The effects of drought are cross-cutting, with severe direct impacts on agriculture, water resources, and natural vegetation and indirect effects on health, the economy, and institutions (see Benson and Clay, 1994, for an overview of drought impacts). The impacts of drought are confounded by environmental degradation, including soil erosion, water pollution, and deforestation. Intersectoral linkages, the diversity of the economy, the numbers of vulnerable people, the intensity of water use in the economy, the role of financial systems and public enterprises, and public revenue and expenditure affect the severity and distribution of drought impacts. Drought in the 1960s, 1970s, and 1980s triggered widespread starvation and loss of life, particularly in the Sahel and the Horn of Africa. Similar famine has been averted in the 1990s through more effective early warning systems and responses. The aggregate impact of drought on the economies of Africa can be large: 8-9% of GDP in Zimbabwe and Zambia in 1992, 4-6% of GDP in Nigeria and Niger in 1984 (Benson and Clay, 1994).

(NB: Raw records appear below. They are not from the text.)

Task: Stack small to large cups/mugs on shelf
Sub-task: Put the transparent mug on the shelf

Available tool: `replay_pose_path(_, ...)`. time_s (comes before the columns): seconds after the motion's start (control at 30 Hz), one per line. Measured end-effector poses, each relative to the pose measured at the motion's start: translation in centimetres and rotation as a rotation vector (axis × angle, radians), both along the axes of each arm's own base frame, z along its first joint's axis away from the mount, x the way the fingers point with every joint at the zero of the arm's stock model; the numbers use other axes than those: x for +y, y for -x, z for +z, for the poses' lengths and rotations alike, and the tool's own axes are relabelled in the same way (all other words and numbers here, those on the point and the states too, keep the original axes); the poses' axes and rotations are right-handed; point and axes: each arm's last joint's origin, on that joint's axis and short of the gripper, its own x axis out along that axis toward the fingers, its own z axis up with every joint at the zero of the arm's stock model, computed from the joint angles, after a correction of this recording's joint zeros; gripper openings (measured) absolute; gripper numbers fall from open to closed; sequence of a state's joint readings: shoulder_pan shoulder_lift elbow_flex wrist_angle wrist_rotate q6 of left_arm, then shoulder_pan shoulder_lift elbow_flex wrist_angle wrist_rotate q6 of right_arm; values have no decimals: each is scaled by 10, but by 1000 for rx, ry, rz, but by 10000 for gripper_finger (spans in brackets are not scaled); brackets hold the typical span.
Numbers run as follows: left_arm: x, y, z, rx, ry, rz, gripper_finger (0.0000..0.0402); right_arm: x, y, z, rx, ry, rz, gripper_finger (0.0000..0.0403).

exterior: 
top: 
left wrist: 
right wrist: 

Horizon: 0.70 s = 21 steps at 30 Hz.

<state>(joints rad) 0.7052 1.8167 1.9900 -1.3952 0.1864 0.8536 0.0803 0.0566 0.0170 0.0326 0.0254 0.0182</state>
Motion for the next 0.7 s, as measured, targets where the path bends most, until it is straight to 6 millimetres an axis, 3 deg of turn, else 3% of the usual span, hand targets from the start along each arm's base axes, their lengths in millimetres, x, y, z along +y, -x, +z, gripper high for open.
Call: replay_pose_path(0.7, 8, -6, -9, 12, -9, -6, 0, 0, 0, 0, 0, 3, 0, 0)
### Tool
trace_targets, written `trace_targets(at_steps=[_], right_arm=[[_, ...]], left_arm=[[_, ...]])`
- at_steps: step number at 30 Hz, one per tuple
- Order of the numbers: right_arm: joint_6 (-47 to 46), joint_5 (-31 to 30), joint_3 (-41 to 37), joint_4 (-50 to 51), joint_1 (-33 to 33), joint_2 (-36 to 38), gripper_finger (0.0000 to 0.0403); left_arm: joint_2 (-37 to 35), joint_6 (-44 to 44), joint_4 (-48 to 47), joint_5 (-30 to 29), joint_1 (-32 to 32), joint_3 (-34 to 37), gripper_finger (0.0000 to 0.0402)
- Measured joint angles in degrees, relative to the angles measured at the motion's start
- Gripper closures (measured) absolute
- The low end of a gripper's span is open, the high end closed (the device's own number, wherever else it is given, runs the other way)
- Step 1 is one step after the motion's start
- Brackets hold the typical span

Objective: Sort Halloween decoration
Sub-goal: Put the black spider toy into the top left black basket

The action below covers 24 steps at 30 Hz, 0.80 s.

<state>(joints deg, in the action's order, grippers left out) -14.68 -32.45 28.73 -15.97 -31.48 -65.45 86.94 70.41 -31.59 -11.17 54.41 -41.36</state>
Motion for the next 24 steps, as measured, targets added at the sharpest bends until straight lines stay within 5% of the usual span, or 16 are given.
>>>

The 1991-1992 episode in southern Africa amply illustrates the impact of drought. In that episode, the SADC countries experienced the worst drought of the century: From central Zambia through central Malawi and Mozambique southward, there were seasonal deficits of as much as 80% of normal rainfall (Zinyowera and Unganai, 1993). Large sections of the SADC subregion received scanty rainfall-20-75% of normal-during the rainy season from October 1991 through April 1992. Abnormally high temperatures (47C along the South Africa-Zimbabwe border) exacerbated the extreme dryness. Regional grain production fell 60% short of expected levels. Food stocks had been depleted, largely as a consequence of exports. Roughly five times more food had to be brought into southern Africa than had been delivered to the Horn of Africa during the famine of 1984-1985. Six different transport corridors were used to deliver food aid, and 11 countries assisted in trying to alleviate the crisis wrought by the drought. Even though 1992-1993 and 1993-1994 could be considered post-drought periods, recovery in the subregion was slow. Nutritional status was affected by crop failure, depending on alternative sources of income and drought responses. The number of food-insecure households among communal farmers in Zimbabwe more than doubled during the 1991-1992 drought, especially in semi-arid zones (Christensen and Stack, 1992). The level of the reservoir at Kariba Dam, which supplies power to Zambia and Zimbabwe, fell below the level required to generate hydroelectric power (see IUCN, 1994). Water shortages, electricity shortages and rationing, input supply difficulties, reduction in demand, and macroeconomic constraints led to a 9% reduction in manufacturing output in Zimbabwe, with a 6% loss in foreign currency receipts (Benson and Clay, 1994).